Lost circulation is a common and relatively difficult to control underground complex accident in the current drilling process, which has become one of the main factors affecting drilling progress and may even cause safety accidents of varying degrees.This article comprehensively analyzes the types and mechanisms of leakage causes, the performance of new leak stopping materials in different environments and conditions at home and abroad, and their interactions with factors such as wellbore and formation. It elaborates on the characteristics and leak stopping mechanisms of cement leak stopping materials, cross-linked system leak stopping materials, metal leak stopping materials, particle LCMs leak stopping materials, fiber leak stopping materials, and curable and LCMs mixed leak stopping materials.
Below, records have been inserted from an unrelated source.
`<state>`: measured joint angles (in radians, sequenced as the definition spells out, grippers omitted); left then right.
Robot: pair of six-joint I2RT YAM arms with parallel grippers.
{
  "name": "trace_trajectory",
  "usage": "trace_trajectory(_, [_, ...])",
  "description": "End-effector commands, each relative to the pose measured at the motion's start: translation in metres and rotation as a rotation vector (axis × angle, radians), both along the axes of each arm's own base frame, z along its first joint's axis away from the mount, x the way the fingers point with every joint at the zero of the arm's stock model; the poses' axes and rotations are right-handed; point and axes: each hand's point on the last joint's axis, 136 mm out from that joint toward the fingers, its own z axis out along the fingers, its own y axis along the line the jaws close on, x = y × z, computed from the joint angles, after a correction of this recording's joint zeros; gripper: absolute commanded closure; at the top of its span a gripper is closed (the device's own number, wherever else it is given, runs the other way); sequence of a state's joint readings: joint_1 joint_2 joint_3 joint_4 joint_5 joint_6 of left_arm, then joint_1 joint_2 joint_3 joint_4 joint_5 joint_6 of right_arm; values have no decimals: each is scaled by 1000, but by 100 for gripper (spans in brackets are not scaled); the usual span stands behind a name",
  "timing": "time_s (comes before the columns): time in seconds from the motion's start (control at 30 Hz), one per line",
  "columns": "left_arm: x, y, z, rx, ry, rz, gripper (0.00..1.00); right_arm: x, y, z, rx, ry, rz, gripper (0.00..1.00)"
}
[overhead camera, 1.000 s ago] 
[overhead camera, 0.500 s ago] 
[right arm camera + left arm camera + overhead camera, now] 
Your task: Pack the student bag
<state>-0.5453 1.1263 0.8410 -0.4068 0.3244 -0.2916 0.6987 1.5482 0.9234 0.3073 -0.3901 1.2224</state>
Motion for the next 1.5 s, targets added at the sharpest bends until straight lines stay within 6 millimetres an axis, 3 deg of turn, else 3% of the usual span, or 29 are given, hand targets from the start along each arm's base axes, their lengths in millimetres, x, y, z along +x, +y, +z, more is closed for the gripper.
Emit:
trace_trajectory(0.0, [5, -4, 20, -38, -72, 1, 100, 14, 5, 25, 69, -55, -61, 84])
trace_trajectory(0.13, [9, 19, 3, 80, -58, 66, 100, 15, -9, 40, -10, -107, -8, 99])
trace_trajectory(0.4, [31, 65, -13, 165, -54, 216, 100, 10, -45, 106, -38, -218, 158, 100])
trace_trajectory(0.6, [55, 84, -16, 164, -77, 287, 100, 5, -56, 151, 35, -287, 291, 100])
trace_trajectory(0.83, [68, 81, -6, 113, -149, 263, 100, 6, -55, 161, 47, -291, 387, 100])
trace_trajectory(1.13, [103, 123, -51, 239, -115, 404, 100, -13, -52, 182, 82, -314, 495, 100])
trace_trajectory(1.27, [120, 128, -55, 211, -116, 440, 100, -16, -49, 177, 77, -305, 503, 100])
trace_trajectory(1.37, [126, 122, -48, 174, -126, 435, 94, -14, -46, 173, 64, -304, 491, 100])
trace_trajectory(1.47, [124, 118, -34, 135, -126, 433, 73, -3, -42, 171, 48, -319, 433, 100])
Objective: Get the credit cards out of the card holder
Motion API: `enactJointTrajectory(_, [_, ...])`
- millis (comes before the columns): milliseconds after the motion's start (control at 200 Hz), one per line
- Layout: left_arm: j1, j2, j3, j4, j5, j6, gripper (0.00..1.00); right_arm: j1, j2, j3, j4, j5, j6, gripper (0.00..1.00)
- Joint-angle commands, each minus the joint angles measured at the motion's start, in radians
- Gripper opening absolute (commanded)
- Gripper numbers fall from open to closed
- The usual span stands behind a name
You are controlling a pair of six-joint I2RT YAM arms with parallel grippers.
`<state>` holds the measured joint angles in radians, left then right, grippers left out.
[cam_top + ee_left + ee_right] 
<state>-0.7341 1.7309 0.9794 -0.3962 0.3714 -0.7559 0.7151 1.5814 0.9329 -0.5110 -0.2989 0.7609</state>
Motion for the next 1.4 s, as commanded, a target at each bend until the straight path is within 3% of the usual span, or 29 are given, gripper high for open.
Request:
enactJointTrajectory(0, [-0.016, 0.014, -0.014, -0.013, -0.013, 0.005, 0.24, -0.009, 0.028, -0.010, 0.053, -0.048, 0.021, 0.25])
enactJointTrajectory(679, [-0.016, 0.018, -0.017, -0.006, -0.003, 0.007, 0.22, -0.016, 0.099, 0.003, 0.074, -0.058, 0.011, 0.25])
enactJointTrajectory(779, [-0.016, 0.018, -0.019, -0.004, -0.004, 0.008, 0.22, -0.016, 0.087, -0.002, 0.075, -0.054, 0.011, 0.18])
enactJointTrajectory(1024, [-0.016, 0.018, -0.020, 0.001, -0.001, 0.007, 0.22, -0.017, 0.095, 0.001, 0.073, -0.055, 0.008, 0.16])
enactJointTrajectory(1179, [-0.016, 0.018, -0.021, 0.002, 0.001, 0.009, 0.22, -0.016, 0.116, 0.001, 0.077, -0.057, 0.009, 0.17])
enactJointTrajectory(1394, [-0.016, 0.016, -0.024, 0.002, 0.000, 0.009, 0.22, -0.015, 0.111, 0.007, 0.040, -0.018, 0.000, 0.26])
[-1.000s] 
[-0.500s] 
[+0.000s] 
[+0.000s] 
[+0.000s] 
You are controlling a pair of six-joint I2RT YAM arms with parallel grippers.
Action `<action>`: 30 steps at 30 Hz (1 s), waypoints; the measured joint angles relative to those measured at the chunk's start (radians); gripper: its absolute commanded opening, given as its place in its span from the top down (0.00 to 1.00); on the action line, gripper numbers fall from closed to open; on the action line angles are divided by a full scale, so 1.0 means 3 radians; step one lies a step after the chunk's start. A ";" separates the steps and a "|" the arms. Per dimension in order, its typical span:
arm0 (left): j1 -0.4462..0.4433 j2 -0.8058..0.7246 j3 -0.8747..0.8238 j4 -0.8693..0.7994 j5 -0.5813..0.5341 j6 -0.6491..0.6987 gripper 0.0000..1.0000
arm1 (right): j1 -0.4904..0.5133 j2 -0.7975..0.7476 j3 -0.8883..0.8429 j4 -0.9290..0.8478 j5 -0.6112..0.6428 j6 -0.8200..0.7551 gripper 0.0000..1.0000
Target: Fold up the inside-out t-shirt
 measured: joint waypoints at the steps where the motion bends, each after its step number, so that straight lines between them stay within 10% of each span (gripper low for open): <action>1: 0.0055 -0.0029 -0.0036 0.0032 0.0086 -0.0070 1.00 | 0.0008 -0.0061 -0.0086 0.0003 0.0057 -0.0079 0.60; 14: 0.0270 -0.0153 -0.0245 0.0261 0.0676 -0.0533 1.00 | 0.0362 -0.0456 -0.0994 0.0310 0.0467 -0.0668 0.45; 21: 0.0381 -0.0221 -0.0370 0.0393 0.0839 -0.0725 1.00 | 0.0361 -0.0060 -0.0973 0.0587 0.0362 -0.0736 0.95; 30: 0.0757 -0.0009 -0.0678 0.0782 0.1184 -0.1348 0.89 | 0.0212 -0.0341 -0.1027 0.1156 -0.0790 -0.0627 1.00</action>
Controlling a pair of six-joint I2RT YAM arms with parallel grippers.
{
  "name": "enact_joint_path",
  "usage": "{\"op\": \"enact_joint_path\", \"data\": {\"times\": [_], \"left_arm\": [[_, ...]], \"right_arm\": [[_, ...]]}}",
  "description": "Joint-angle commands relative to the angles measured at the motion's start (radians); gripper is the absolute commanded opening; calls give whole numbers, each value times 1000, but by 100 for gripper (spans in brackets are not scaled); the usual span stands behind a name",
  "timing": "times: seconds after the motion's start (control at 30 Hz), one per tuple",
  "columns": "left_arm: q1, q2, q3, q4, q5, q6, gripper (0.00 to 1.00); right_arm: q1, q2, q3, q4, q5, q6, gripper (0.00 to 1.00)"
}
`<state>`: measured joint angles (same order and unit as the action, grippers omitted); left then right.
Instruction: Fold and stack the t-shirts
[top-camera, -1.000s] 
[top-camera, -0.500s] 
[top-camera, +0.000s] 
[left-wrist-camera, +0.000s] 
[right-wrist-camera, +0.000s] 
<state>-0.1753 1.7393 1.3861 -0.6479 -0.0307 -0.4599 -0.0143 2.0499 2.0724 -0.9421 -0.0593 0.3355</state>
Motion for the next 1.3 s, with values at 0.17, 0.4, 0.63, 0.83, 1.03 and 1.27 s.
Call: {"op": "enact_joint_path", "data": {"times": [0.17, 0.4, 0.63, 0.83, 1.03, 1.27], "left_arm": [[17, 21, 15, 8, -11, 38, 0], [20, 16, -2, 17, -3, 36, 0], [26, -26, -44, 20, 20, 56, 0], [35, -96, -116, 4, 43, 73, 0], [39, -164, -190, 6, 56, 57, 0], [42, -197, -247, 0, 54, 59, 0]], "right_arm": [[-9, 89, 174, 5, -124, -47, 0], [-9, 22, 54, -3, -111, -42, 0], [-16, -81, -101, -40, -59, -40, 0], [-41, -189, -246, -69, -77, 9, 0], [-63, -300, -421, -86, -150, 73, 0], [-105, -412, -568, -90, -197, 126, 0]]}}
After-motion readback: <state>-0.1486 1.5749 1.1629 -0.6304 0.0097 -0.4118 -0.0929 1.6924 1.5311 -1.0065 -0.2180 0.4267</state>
It summarizes the application effects and advantages and disadvantages of different types of leak stopping materials in different formations.The results showed that, taking into account the success rate of plugging and economic practicality factors, the selection of cement plugging materials in the treatment of high permeability porous formations resulted in a plugging success rate of 91%; Choosing a mixture of solidifiable and LCMs for leak sealing materials in dealing with karst cave formations resulted in a success rate of 89% in leak sealing; Choosing fiber based plugging materials in dealing with natural fracture type formation leakage has a success rate of 75%; The selection of particle LCMs plugging materials in the treatment of induced fracture type formation leakage has achieved a success rate of 92%.The research results have important theoretical and technical reference significance for improving the plugging effect of drilling fluid and promoting the development of plugging technology.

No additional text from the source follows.